### YOUR GOAL
Give back exactly the lines that run from the beginning of the entries to the line containing "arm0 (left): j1", both included, and nothing else.

**********

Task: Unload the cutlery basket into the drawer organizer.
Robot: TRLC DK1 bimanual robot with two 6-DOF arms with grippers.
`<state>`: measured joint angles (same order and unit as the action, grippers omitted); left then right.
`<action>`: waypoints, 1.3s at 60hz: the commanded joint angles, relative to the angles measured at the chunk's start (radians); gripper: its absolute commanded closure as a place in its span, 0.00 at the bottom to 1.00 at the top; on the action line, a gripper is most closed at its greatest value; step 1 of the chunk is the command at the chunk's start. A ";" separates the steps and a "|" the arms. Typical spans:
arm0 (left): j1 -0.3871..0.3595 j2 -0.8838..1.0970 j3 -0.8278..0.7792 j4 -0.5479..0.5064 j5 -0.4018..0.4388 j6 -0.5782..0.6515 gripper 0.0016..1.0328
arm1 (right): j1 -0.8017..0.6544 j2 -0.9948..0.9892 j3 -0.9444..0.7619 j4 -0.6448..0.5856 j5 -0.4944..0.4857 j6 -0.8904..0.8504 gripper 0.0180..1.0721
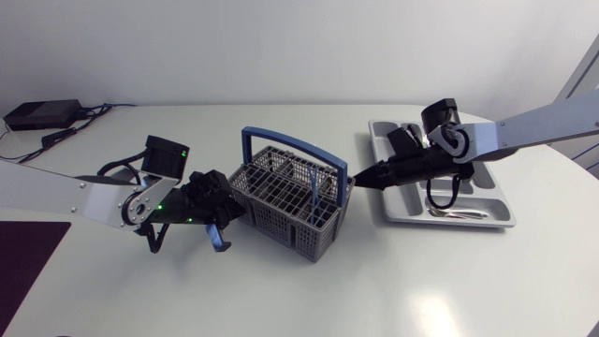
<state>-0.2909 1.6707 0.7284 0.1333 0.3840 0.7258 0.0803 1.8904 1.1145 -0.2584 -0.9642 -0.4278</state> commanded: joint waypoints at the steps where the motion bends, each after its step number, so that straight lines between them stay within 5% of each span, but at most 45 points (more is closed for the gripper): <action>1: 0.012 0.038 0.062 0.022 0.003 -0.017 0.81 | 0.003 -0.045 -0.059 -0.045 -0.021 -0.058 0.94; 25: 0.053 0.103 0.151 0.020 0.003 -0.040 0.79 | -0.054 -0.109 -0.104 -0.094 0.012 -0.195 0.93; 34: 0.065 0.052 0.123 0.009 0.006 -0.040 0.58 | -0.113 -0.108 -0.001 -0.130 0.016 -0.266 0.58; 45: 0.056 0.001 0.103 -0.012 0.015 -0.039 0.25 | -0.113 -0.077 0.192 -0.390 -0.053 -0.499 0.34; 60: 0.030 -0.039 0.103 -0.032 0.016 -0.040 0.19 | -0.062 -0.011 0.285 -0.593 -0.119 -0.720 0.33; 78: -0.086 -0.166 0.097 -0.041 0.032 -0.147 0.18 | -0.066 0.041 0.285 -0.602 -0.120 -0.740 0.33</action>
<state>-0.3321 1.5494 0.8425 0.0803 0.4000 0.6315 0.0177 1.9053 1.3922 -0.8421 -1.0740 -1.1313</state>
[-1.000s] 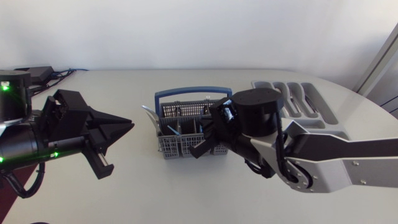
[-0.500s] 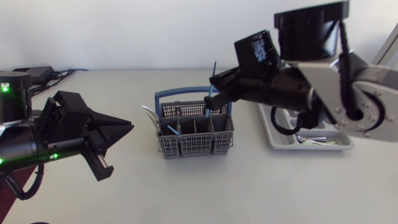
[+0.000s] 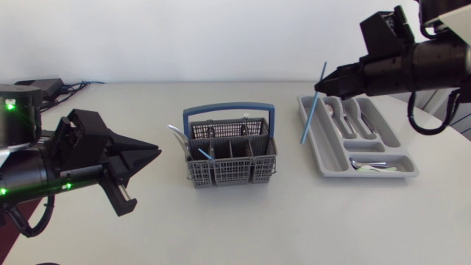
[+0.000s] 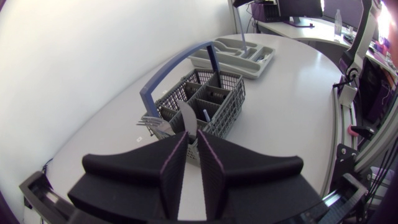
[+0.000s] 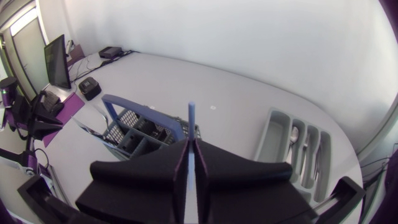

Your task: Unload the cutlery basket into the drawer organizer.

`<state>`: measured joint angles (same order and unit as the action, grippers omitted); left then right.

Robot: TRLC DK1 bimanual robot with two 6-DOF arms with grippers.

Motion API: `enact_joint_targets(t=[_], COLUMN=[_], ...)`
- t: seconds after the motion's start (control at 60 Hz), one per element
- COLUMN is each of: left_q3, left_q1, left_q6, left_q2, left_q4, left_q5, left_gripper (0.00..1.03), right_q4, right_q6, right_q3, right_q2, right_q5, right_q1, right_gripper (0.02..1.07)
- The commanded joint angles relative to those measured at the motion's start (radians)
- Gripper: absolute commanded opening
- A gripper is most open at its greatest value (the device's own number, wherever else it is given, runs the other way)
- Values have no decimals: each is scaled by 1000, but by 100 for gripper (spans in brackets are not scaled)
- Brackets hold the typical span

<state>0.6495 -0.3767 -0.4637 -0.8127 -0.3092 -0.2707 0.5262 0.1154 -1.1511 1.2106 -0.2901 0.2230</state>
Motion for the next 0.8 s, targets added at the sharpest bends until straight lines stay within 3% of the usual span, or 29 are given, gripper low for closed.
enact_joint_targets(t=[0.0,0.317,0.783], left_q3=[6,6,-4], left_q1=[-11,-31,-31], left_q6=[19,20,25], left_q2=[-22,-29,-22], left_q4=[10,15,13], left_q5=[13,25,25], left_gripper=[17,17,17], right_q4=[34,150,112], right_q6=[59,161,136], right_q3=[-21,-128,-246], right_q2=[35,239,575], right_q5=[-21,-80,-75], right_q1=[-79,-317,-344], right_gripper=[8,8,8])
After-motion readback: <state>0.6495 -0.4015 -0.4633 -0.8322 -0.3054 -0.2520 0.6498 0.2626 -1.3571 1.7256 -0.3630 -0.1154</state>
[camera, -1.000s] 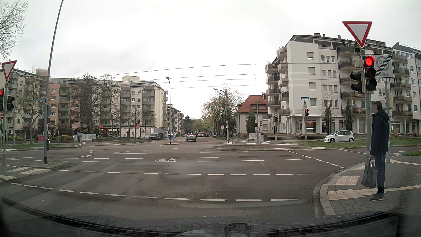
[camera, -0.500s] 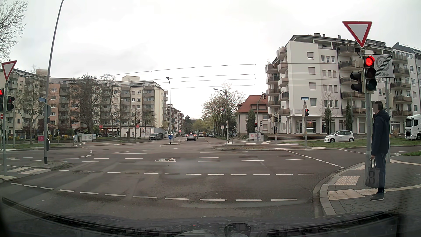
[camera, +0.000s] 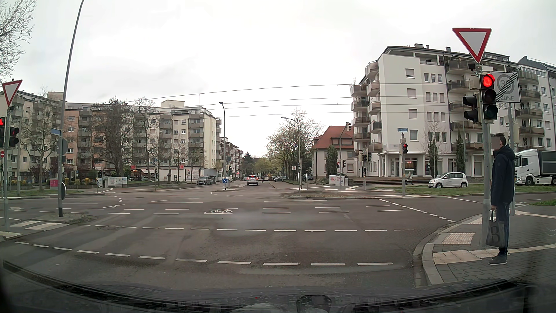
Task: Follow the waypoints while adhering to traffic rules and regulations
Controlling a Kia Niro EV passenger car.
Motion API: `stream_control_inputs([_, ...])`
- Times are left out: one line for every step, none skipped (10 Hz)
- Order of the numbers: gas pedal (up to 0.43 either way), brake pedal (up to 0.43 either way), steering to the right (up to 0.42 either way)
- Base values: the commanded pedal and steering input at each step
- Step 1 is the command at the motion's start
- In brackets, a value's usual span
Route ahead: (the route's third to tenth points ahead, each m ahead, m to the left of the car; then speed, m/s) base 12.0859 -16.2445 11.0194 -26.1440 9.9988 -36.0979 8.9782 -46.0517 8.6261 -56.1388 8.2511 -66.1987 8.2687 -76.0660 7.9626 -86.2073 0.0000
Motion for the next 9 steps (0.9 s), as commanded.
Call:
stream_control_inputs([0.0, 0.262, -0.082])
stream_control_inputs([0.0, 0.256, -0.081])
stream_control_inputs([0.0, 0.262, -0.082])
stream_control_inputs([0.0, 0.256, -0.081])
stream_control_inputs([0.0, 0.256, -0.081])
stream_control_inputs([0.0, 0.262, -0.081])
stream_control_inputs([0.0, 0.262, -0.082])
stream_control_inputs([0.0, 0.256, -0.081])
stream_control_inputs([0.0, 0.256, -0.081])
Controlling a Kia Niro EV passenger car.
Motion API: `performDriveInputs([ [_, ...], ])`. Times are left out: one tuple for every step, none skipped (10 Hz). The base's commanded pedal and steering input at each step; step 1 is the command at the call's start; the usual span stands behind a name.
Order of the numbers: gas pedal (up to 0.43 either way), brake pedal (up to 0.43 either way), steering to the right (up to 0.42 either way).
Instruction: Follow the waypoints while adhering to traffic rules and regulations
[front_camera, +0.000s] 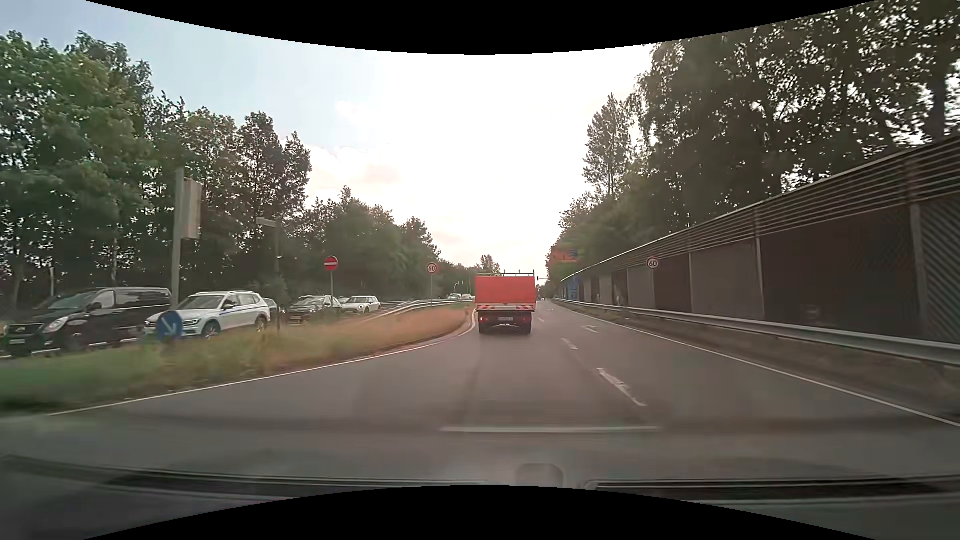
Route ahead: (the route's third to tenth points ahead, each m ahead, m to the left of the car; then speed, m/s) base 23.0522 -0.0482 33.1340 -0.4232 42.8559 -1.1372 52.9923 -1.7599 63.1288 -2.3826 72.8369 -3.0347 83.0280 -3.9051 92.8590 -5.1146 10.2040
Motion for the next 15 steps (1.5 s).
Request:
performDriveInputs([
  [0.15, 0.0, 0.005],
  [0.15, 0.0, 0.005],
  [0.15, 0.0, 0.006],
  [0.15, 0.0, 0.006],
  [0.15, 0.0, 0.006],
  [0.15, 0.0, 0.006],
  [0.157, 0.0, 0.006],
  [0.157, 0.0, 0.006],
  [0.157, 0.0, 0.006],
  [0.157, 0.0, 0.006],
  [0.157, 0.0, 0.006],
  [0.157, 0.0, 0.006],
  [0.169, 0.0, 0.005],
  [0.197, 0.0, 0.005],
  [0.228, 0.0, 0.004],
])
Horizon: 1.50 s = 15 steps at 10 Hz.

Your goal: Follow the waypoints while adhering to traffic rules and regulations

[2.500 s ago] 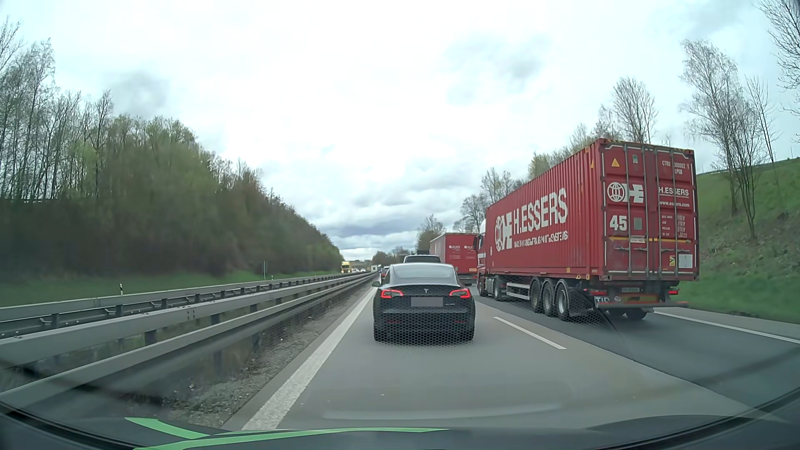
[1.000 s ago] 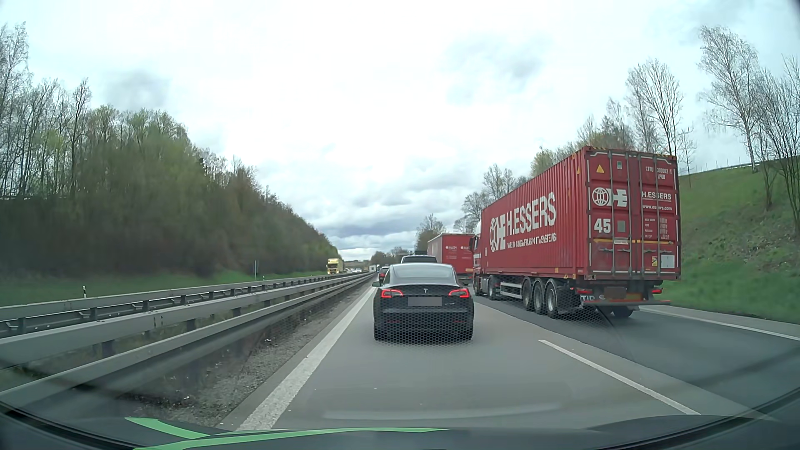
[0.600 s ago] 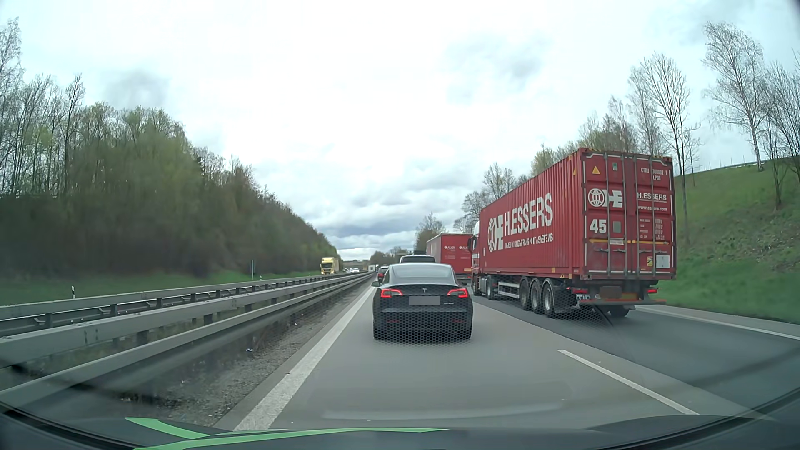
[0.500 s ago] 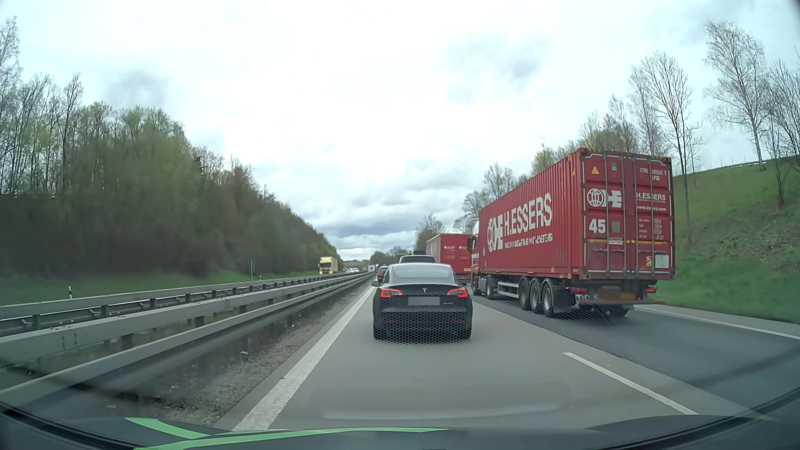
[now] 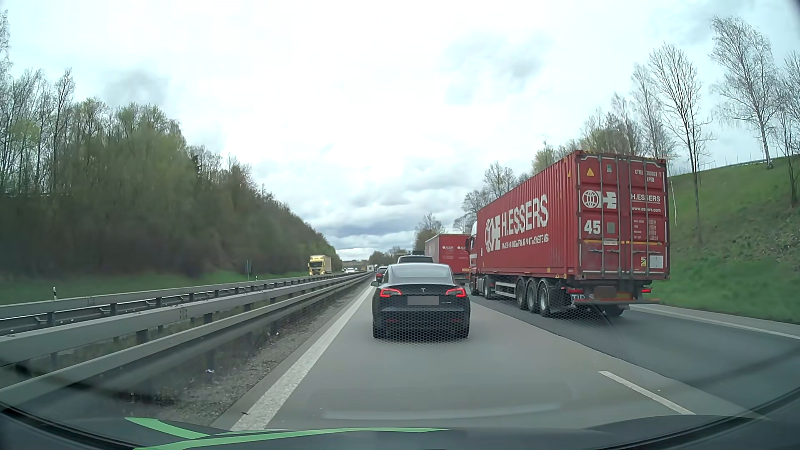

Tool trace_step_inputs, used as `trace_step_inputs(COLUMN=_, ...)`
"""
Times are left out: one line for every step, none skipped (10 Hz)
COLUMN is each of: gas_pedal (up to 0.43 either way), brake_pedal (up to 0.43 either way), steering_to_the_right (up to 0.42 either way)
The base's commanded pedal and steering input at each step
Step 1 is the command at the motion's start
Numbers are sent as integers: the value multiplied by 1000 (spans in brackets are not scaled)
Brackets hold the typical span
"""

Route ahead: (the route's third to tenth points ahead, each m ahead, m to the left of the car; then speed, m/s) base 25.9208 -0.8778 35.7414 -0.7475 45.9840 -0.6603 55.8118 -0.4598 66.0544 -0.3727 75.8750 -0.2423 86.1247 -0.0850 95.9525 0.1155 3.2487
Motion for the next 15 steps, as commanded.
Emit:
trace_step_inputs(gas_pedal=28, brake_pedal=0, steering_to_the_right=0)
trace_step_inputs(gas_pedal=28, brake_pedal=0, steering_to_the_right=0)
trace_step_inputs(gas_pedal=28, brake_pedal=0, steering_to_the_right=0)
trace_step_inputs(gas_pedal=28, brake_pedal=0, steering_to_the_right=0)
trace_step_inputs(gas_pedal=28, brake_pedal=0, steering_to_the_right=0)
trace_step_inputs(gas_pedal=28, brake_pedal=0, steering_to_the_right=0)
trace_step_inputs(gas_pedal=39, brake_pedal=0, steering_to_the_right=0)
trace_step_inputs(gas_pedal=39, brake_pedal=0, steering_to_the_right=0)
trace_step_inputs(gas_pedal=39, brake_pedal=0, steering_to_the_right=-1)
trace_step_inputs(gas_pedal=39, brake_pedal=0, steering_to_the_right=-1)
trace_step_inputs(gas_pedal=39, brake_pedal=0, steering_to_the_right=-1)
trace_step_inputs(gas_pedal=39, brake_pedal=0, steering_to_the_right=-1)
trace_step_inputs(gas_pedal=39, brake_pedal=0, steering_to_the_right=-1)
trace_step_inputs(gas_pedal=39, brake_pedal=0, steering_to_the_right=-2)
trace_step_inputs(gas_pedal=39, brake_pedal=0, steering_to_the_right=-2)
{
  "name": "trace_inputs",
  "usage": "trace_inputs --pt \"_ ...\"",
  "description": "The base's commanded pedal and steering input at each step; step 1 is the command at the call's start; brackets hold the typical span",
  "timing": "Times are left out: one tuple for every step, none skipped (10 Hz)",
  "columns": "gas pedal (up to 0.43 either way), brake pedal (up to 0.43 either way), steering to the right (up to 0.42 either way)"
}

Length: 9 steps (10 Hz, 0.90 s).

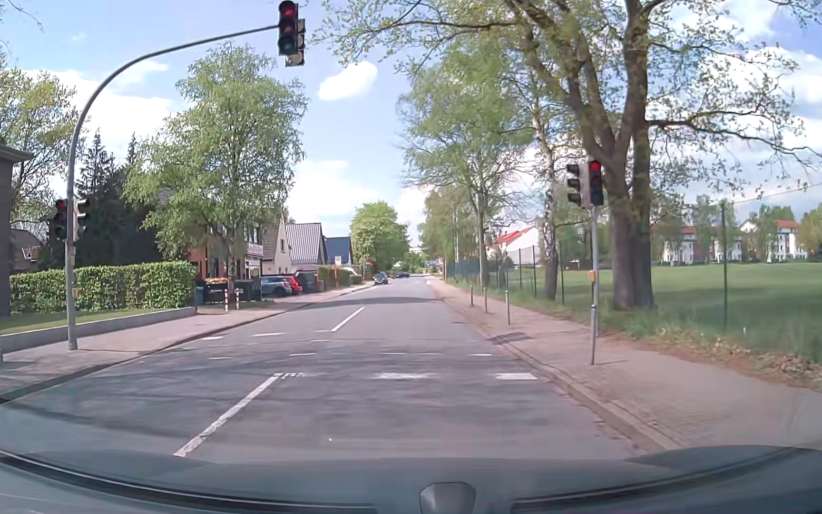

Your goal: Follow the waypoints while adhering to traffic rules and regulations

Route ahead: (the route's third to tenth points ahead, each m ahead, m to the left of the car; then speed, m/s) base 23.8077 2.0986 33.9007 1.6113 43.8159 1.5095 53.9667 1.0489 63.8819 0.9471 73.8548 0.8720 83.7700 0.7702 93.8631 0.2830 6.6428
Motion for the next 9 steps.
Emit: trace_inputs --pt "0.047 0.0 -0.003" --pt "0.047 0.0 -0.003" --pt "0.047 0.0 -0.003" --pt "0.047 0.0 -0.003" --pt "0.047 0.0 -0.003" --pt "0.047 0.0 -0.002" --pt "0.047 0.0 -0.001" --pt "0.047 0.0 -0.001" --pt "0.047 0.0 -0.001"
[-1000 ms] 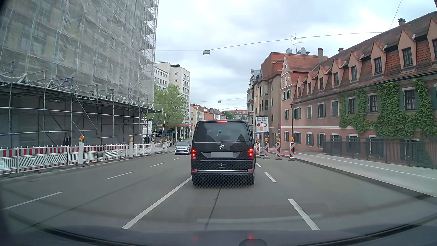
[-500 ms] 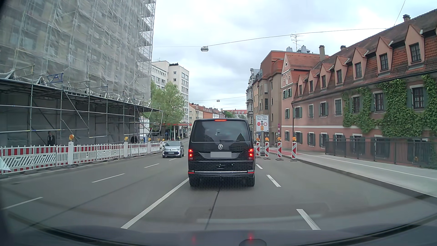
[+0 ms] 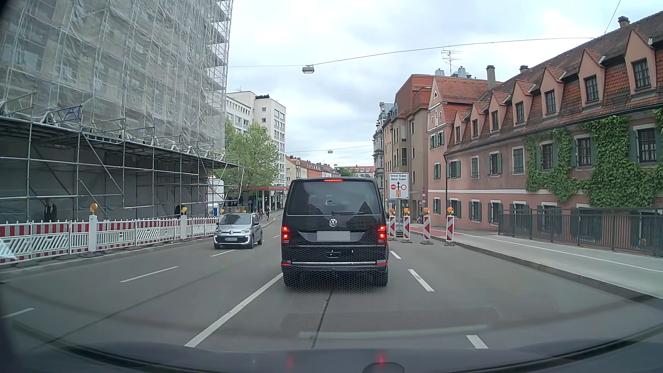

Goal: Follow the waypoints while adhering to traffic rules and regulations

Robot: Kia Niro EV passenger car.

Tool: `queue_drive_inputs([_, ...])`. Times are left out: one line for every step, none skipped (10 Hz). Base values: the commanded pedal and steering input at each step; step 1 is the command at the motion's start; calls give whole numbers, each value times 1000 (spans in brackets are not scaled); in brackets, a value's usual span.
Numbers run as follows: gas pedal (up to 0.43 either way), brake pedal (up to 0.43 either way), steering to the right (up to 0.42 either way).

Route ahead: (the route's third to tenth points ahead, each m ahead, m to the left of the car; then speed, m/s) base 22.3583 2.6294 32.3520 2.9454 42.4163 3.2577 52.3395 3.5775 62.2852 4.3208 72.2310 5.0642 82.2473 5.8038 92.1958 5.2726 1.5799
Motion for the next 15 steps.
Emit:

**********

### OUTPUT BELOW
Task: Unload the cutlery basket into the drawer organizer.
Robot: TRLC DK1 bimanual robot with two 6-DOF arms with grippers.
`<state>`: measured joint angles (same order and unit as the action, grippers omitted); left then right.
`<action>`: waypoints, 1.3s at 60hz: the commanded joint angles, relative to the angles measured at the chunk's start (radians); gripper: its absolute commanded closure as a place in its span, 0.00 at the bottom to 1.00 at the top; on the action line, a gripper is most closed at its greatest value; step 1 of the chunk is the command at the chunk's start. A ";" separates the steps and a "|" the arms. Typical spans:
arm0 (left): j1 -0.3871..0.3595 j2 -0.8838..1.0970 j3 -0.8278..0.7792 j4 -0.5479..0.5064 j5 -0.4018..0.4388 j6 -0.5782..0.6515 gripper 0.0016..1.0328

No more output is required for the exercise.